Stretching 40 miles north from the United States-Mexico border in western Imperial County to form the country’s largest dune system, the Algodones Dunes are biologically unique on a global scale. Because of the region’s extremely dry conditions, radical temperature swings, and ever-changing wind-sculpted landscape, this habitat has reared numerous rare species — including reptiles, plants, and more than a dozen insects — evolved to live nowhere else. The eastern dunes, acting as a natural dam to block waters flowing toward the Salton Sea from the Chocolate Mountains, additionally make possible special desert pools that support a diverse woodland community.
But the Algodones Dunes are also a magnet for off-road vehicles, annually drawing millions of dune buggies, motorcycles, jeeps, all-terrain vehicles, and monster trucks that tear up the desert landscape and kill plants, animals, and even people. Historically, vehicles were banned from just 16 percent of the dunes’ 160,000 acres — the 25,800-acre North Algodones Dunes Wilderness, an area far too small to significantly prevent devastation of the dunes’ native flora and fauna.

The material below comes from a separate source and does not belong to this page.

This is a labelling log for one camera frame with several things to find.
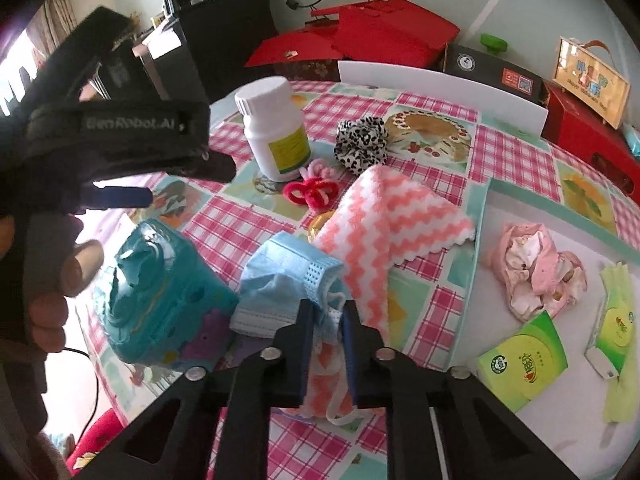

OUR CAMPAIGNS FOR THE DUNES
To give the dunes and other desert ecosystems a fighting chance, the Center and its allies sued the Bureau in March 2000 to challenge the impacts of livestock grazing, off-road vehicles, mining, and other activities on 11 million acres of land within the California Desert Conservation Area. Later that year, the Bureau agreed as part of a legal settlement with the Center and our allies to temporarily ban off-road vehicles from 49,310 acres of the dunes, and the off-road industry lost when it challenged the ban and the Center intervened. That case resulted in a rule to maintain the ban pending a permanent solution to protect the Peirson’s milk vetch, a threatened Algodones Dunes plant.
However, against the opposition of environmental groups, conservation experts, local American Indian tribes, and the state of California, the Bush administration proposed a Recreation Area Management Plan that would re-open conservation areas to vehicles; it later issued a biological opinion declaring that the plan wouldn’t jeopardize or adversely modify Peirson’s milk-vetch habitat. Thankfully, in response to the Center’s legal opposition, a 2006 federal court ruling upheld protections for the Algodones Dunes, proclaiming that current off-road vehicle closures would remain in effect for the foreseeable future.
Despite this success, many Algodones Dunes species remain imperiled. The U.S. Fish and Wildlife Service has ignored the Center’s petitions to list 17 endemic insect species, including the rare Andrew’s dune scarab beetle, and in 2007, the Service reduced critical habitat for the Peirson’s milk vetch by 25 percent. The Center continues its efforts to protect these species from the crush and chaos of tires tearing through the sand.